The legal position:
- The laws that cover England, Scotland, Wales and Northern Ireland see no difference between an older person living in their own home and an older person living in a care home.
- The law assumes that people can make decisions for themselves unless it is proved otherwise
- Relatives do not have the legal right to make decisions for a Client
- Anyone making decisions on behalf of Clients regarding them needs to think about the seriousness of the decision they are making on the Clients behalf.
Responsibly taking risks is part of normal life. People who move into care and nursing homes have the same rights as everyone else to make decisions. About how they live their lives. We all enjoy taking taking some risks, even if we know that doing so may put ourselves in danger.
‘There is no such thing as a risk free environment’
Clients at The Home also have a right to be safe. Most of our Clients are vulnerable. They by being admitted, accept that it is part of the staff’s role to protect them, even if this means losing some independence.

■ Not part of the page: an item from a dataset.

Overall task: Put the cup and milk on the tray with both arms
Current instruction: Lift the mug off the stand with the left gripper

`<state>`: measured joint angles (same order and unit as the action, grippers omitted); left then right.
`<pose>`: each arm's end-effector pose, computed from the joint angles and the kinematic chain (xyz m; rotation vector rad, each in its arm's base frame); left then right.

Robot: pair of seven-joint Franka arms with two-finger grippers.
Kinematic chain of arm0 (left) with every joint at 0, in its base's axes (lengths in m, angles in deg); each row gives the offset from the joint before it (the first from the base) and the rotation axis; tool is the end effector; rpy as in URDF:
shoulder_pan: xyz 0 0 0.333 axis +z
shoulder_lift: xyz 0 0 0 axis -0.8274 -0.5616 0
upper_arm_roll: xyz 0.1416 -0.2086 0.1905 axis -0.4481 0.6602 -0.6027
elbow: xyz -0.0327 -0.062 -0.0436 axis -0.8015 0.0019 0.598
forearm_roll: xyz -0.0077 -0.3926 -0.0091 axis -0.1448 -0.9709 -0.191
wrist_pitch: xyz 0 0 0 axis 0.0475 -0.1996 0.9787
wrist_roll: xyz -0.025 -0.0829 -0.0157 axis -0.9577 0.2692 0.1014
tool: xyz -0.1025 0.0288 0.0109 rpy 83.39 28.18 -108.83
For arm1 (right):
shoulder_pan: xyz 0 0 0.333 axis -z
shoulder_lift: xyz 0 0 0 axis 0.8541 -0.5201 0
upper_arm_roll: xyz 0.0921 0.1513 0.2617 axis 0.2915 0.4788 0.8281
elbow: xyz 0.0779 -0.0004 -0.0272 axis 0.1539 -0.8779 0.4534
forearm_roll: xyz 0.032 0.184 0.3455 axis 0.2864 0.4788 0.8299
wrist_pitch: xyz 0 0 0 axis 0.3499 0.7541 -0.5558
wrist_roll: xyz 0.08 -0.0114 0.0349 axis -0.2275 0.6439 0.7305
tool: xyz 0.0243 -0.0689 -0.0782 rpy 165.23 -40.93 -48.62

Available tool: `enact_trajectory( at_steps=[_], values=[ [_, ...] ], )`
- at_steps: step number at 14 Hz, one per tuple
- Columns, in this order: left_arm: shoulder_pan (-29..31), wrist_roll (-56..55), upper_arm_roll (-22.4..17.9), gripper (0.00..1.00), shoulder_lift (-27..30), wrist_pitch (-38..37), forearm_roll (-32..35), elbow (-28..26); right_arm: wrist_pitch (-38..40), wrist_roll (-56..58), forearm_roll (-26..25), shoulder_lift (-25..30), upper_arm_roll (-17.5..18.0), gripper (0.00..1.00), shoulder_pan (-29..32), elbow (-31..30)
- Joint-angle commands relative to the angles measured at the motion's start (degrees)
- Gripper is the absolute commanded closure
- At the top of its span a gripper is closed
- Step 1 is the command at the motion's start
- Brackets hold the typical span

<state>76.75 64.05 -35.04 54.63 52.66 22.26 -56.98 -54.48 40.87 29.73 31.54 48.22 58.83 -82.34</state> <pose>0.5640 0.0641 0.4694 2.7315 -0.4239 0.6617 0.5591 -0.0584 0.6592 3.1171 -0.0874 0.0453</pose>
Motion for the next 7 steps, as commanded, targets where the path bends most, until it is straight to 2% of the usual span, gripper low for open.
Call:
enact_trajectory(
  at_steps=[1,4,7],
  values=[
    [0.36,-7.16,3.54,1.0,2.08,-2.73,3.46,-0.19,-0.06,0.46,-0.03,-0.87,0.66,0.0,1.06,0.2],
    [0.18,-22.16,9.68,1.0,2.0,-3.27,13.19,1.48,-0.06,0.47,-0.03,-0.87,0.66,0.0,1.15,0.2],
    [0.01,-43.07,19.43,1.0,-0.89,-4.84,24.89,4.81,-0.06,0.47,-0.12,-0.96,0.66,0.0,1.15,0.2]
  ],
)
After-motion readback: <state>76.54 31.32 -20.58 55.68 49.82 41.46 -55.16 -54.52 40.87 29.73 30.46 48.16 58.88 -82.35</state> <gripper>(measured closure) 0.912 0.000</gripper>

Sometimes, protecting a Client from harm may involve preventing them doing what they wish to do. No matter how you do this
‘You are using some form of restraint’
In certain circumstances, it is right to use restraint; it can keep Clients or staff safe and may improve the quality of life. However, restraint must be used carefully and only when it is appropriate. Moving into The Rectory does not mean that Clients have given you permission to limit their movements and reduce their freedom without very good reason.
Providing a reasonable level of safety and supporting a good quality of life involves striking a delicate balance, not doing enough or doing too much can be seen as restraint so it is important to assess the situation carefully and involve those who need to be involved, even of that is the Client alone.